→ **PROVIDED DATA**:
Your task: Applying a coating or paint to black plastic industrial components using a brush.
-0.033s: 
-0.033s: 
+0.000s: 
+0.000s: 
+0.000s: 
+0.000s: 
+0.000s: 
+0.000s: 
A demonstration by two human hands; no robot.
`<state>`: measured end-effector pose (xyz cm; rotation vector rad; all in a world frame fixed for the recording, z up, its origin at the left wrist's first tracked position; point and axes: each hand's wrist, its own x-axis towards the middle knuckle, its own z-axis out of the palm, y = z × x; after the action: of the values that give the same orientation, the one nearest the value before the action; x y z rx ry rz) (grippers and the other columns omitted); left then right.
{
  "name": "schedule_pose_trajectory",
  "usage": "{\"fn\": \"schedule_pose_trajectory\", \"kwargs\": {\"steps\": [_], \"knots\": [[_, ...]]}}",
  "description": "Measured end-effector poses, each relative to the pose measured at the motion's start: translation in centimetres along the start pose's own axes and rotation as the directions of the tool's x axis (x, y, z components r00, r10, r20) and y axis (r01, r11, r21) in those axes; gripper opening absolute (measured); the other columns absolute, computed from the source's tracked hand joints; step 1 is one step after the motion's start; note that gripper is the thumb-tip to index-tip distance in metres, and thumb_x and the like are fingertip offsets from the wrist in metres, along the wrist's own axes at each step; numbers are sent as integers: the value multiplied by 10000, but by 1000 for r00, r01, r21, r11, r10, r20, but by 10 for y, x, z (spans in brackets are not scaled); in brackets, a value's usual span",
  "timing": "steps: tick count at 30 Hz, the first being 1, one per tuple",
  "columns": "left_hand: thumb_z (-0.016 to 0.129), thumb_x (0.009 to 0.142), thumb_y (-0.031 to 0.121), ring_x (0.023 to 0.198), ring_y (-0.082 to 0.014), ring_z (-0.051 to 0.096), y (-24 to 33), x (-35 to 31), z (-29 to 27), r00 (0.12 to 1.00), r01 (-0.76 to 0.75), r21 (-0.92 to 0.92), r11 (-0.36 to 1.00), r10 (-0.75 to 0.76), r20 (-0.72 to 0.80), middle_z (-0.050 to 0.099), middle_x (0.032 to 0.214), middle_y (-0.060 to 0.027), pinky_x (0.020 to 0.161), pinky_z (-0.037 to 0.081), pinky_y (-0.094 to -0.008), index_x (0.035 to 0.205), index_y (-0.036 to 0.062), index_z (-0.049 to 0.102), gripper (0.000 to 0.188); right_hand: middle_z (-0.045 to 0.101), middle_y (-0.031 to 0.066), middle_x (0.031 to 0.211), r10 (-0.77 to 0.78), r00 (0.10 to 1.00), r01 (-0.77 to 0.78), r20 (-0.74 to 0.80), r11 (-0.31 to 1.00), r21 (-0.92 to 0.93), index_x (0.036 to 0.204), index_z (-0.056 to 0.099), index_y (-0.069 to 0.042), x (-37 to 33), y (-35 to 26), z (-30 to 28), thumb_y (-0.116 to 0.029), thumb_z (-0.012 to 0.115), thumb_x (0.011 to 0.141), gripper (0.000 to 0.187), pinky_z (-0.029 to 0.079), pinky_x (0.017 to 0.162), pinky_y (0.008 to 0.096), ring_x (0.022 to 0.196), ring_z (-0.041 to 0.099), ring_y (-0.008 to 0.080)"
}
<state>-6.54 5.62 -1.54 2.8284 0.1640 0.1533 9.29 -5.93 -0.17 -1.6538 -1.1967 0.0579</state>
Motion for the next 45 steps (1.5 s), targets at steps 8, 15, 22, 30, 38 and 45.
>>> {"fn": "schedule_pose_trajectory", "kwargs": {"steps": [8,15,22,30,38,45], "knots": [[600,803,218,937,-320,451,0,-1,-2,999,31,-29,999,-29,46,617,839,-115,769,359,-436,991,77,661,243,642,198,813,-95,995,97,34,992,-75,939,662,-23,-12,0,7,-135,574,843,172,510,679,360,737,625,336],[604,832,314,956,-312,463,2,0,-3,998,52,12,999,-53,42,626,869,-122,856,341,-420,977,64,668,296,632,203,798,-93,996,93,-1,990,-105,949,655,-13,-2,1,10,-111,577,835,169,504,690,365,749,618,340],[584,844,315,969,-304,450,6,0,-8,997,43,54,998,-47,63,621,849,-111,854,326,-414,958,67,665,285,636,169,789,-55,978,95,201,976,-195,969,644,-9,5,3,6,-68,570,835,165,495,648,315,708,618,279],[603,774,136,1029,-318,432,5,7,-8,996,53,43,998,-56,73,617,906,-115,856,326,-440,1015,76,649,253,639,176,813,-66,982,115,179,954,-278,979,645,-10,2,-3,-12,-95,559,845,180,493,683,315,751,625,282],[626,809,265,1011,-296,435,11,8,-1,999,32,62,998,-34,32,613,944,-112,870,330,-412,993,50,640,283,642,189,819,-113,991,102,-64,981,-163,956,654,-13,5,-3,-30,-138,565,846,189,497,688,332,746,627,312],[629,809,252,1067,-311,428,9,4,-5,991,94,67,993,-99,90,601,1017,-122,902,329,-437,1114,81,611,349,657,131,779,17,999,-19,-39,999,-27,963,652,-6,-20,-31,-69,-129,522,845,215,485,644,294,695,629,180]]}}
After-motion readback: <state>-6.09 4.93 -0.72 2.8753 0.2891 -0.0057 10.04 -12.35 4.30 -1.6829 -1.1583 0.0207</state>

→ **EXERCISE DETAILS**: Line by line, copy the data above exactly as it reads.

→ **RESPONSE BELOW**:
Your task: Applying a coating or paint to black plastic industrial components using a brush.
-0.033s: 
-0.033s: 
+0.000s: 
+0.000s: 
+0.000s: 
+0.000s: 
+0.000s: 
+0.000s: 
A demonstration by two human hands; no robot.
`<state>`: measured end-effector pose (xyz cm; rotation vector rad; all in a world frame fixed for the recording, z up, its origin at the left wrist's first tracked position; point and axes: each hand's wrist, its own x-axis towards the middle knuckle, its own z-axis out of the palm, y = z × x; after the action: of the values that give the same orientation, the one nearest the value before the action; x y z rx ry rz) (grippers and the other columns omitted); left then right.
{
  "name": "schedule_pose_trajectory",
  "usage": "{\"fn\": \"schedule_pose_trajectory\", \"kwargs\": {\"steps\": [_], \"knots\": [[_, ...]]}}",
  "description": "Measured end-effector poses, each relative to the pose measured at the motion's start: translation in centimetres along the start pose's own axes and rotation as the directions of the tool's x axis (x, y, z components r00, r10, r20) and y axis (r01, r11, r21) in those axes; gripper opening absolute (measured); the other columns absolute, computed from the source's tracked hand joints; step 1 is one step after the motion's start; note that gripper is the thumb-tip to index-tip distance in metres, and thumb_x and the like are fingertip offsets from the wrist in metres, along the wrist's own axes at each step; numbers are sent as integers: the value multiplied by 10000, but by 1000 for r00, r01, r21, r11, r10, r20, but by 10 for y, x, z (spans in brackets are not scaled); in brackets, a value's usual span",
  "timing": "steps: tick count at 30 Hz, the first being 1, one per tuple",
  "columns": "left_hand: thumb_z (-0.016 to 0.129), thumb_x (0.009 to 0.142), thumb_y (-0.031 to 0.121), ring_x (0.023 to 0.198), ring_y (-0.082 to 0.014), ring_z (-0.051 to 0.096), y (-24 to 33), x (-35 to 31), z (-29 to 27), r00 (0.12 to 1.00), r01 (-0.76 to 0.75), r21 (-0.92 to 0.92), r11 (-0.36 to 1.00), r10 (-0.75 to 0.76), r20 (-0.72 to 0.80), middle_z (-0.050 to 0.099), middle_x (0.032 to 0.214), middle_y (-0.060 to 0.027), pinky_x (0.020 to 0.161), pinky_z (-0.037 to 0.081), pinky_y (-0.094 to -0.008), index_x (0.035 to 0.205), index_y (-0.036 to 0.062), index_z (-0.049 to 0.102), gripper (0.000 to 0.188); right_hand: middle_z (-0.045 to 0.101), middle_y (-0.031 to 0.066), middle_x (0.031 to 0.211), r10 (-0.77 to 0.78), r00 (0.10 to 1.00), r01 (-0.77 to 0.78), r20 (-0.74 to 0.80), r11 (-0.31 to 1.00), r21 (-0.92 to 0.93), index_x (0.036 to 0.204), index_z (-0.056 to 0.099), index_y (-0.069 to 0.042), x (-37 to 33), y (-35 to 26), z (-30 to 28), thumb_y (-0.116 to 0.029), thumb_z (-0.012 to 0.115), thumb_x (0.011 to 0.141), gripper (0.000 to 0.187), pinky_z (-0.029 to 0.079), pinky_x (0.017 to 0.162), pinky_y (0.008 to 0.096), ring_x (0.022 to 0.196), ring_z (-0.041 to 0.099), ring_y (-0.008 to 0.080)"
}
<state>-6.54 5.62 -1.54 2.8284 0.1640 0.1533 9.29 -5.93 -0.17 -1.6538 -1.1967 0.0579</state>
Motion for the next 45 steps (1.5 s), targets at steps 8, 15, 22, 30, 38 and 45.
>>> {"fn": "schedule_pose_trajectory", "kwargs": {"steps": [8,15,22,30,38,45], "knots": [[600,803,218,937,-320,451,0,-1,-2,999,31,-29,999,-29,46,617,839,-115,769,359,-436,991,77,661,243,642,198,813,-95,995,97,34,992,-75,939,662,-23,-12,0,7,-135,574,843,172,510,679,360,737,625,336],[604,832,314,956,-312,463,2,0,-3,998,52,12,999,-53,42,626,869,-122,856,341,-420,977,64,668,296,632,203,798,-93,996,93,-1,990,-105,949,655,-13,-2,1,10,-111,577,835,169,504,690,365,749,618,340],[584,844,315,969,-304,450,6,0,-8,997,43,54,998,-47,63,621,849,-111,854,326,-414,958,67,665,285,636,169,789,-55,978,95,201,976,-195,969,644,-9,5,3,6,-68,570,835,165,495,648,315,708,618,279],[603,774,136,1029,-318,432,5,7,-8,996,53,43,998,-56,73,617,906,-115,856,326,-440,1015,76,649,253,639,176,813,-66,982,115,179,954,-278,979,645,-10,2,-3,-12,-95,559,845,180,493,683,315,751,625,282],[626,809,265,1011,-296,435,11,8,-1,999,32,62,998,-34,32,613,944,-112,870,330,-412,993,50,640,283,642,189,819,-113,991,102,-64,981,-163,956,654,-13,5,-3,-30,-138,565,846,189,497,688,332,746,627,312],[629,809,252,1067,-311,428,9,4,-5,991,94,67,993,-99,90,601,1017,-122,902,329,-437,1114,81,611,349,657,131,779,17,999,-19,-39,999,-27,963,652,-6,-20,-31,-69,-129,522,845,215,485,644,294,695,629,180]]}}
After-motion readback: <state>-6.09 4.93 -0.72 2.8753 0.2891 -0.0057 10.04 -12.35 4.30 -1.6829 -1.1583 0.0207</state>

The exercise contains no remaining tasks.